Naranjal, learning experiences and links with the territory
Last Saturday, 7th November, students of the second pilot course in research-based learning from the University of Cuenca visited four territories in the Canton of Naranjal. The visit was carried out as part of the Tourism Planning course, which aims to provide students with the necessary tools to create the situational diagnosis of the communities integrated into the PREIT-Tour project. The students were accompanied by Byron Alvarado, as a project assistant.
The day began with a visit to the 7 Cascadas community, where Julio Urrutia (official community guide) explained to them the mechanisms of tourism management in the area and the strategies implemented by local actors to reactivate tourism in the context of the health emergency caused by the COVID-19 virus. They then took a tour of 5 of the 7 existing waterfalls, where the students were able to observe the local tourism resources. The students appreciated the biosecurity measures implemented in the community.
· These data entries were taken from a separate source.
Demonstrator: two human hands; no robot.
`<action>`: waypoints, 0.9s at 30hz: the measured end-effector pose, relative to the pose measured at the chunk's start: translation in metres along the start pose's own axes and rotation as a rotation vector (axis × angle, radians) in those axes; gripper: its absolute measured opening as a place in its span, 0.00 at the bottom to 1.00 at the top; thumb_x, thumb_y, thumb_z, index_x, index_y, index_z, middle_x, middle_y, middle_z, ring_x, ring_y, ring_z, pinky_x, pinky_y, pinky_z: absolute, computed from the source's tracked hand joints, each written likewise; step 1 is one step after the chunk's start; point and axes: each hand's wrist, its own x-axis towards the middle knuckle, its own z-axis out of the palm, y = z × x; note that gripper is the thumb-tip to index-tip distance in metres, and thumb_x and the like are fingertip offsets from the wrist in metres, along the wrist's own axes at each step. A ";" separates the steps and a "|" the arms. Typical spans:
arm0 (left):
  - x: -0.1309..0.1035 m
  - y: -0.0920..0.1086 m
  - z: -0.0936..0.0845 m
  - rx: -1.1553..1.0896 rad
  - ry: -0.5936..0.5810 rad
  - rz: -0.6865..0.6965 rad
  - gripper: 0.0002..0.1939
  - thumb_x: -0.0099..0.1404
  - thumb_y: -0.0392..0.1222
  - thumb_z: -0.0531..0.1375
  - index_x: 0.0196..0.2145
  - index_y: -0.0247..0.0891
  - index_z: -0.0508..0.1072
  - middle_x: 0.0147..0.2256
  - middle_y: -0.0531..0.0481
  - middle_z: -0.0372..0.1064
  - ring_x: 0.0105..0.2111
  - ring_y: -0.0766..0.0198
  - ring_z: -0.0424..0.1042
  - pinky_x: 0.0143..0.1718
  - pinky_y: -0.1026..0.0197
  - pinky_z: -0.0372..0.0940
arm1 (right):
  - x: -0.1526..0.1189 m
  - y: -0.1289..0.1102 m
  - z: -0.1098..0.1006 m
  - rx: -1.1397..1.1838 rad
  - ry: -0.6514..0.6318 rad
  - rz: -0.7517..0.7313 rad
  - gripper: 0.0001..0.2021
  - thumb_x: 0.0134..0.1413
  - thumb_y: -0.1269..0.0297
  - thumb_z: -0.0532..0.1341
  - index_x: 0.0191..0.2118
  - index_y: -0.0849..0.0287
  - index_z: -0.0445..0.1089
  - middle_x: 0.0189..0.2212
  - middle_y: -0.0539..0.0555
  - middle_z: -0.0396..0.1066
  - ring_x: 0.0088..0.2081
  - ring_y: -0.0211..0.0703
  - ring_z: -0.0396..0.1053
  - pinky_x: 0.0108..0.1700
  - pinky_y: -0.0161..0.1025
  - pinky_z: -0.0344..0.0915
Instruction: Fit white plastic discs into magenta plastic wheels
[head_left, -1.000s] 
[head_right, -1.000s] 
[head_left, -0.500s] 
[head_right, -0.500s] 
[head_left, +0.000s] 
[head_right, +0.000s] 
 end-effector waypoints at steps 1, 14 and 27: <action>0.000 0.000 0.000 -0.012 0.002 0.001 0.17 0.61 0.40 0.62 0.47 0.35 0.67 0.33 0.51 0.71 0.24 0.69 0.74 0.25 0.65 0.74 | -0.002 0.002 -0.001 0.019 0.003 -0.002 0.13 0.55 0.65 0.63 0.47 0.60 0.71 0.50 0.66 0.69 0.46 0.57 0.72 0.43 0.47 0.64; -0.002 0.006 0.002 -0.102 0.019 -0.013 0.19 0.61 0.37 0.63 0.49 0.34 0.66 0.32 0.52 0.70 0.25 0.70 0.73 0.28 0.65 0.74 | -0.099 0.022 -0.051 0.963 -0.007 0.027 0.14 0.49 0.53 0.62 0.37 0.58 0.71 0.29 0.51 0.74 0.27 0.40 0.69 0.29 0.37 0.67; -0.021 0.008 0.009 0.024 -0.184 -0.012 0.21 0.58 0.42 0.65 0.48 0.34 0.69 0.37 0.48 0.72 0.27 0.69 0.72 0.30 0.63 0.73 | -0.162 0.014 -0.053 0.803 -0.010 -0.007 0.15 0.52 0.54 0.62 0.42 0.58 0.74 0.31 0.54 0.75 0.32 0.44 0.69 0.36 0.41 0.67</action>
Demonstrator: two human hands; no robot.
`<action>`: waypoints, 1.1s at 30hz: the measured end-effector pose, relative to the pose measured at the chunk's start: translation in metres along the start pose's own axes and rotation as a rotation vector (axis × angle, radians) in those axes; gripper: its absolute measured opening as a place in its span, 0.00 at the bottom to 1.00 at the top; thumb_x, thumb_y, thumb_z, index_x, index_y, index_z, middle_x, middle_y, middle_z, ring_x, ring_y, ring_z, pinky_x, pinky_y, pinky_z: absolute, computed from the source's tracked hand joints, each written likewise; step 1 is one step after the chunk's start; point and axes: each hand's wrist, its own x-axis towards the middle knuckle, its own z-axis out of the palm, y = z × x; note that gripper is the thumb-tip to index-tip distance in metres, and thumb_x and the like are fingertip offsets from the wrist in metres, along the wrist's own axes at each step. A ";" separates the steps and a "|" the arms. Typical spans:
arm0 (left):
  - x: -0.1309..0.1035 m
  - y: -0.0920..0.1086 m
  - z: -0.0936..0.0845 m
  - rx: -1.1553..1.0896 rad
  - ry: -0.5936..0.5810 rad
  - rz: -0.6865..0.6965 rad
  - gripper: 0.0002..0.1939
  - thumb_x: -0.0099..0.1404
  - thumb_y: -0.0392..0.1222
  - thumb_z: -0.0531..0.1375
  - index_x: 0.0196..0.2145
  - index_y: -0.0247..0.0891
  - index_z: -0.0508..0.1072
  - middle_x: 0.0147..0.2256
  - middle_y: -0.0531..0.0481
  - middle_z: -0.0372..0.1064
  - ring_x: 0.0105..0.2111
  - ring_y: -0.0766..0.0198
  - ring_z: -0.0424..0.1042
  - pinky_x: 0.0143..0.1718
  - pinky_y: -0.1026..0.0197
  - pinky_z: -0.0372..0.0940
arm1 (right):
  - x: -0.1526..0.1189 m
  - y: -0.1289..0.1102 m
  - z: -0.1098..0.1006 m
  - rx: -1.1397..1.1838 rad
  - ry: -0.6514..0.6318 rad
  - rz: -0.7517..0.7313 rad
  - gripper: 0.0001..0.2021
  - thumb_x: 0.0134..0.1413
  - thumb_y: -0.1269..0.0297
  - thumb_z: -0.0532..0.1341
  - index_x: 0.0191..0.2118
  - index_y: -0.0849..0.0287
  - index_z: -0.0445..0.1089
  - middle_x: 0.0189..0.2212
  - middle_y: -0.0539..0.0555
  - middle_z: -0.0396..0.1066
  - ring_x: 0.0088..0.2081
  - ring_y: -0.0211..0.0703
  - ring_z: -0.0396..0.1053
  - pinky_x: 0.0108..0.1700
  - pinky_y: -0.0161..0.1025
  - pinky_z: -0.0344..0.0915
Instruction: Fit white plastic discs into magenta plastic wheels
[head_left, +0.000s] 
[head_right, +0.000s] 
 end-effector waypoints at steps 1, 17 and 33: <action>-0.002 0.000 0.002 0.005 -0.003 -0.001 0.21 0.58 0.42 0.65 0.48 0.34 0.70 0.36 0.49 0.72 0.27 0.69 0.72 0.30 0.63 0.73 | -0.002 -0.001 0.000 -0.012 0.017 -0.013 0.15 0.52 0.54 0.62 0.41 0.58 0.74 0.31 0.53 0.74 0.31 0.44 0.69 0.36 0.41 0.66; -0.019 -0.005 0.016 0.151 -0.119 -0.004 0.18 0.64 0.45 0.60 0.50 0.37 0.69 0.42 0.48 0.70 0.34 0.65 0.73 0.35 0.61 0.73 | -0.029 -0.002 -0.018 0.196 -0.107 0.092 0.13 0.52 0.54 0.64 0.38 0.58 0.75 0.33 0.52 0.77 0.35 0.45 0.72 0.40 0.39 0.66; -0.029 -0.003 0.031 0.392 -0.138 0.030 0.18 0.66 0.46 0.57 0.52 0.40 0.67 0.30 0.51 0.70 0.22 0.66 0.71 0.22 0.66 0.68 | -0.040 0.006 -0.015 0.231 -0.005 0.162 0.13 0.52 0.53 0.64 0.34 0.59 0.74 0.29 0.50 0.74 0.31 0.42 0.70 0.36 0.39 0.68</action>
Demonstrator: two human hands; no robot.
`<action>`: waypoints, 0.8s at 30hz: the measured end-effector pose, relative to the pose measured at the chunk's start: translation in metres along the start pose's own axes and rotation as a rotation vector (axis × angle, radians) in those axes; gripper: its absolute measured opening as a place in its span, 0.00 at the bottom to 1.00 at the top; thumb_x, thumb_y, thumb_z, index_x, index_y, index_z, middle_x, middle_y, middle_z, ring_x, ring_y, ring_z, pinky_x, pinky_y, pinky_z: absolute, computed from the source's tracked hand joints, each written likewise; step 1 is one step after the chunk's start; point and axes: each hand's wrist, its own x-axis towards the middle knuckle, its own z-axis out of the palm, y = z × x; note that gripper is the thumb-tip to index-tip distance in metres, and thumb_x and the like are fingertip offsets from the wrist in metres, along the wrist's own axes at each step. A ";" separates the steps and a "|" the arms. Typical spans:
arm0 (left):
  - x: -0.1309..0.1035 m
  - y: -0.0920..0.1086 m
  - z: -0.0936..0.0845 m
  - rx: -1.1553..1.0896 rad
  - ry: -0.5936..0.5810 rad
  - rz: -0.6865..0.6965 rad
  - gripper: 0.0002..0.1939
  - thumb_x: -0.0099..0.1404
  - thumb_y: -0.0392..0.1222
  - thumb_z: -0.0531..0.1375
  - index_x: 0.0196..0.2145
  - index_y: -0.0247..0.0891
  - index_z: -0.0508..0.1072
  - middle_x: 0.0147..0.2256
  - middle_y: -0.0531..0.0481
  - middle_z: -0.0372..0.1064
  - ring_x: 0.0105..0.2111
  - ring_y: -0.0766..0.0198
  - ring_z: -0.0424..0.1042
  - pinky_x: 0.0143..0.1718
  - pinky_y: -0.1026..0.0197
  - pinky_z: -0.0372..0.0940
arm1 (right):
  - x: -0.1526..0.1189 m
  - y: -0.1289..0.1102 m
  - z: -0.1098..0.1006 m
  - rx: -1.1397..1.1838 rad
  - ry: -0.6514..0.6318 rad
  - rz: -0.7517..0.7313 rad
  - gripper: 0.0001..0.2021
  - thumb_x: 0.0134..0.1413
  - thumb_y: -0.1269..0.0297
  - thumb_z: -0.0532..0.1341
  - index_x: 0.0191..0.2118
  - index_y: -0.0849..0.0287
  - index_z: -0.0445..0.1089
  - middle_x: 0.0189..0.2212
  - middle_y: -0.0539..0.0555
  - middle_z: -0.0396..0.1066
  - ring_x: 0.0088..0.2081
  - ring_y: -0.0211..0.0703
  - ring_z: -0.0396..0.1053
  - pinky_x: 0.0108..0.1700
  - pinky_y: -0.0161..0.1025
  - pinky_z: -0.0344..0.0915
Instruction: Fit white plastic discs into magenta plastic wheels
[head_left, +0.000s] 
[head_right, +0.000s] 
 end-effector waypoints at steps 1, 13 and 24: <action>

The second territory visited was the 6 de Julio Compound, where the students learned about the main economic activity of its inhabitants, which focuses on crab collection. Victor Hugo (a member of the community), shared with the students the crab collection process prior to its commercialization in the market. This visit was one of the most enriching, as the students understood the importance of linking the economic activities of the population with the implementation of tourist itineraries to allow the development of the town.
The third visit was to the Kaluz Hostel, where the students understood the importance of private initiatives for the dynamisation of the territories. Afterwards, they visited the Shuar Tsuer-Entsa community to learn about the tourism management mechanisms that the community implemented. In this case, the students learned that tourism should not be a central element in a territory, even more so if there is no integration between local actors.
The last visit was to the Zhagal hot springs, where the students observed the community's tourist complex, which is the main undertaking of its inhabitants. In this case, the participants entered the facilities and were able to observe the measures implemented by the inhabitants to face the health crisis and reactivate tourism in the area.
It is important to note that the visits are made so that the students can detect problems or shortcomings in the territories, and then propose strategies for action to improve the reality of the communities and promote local development through the implementation of tourism activities.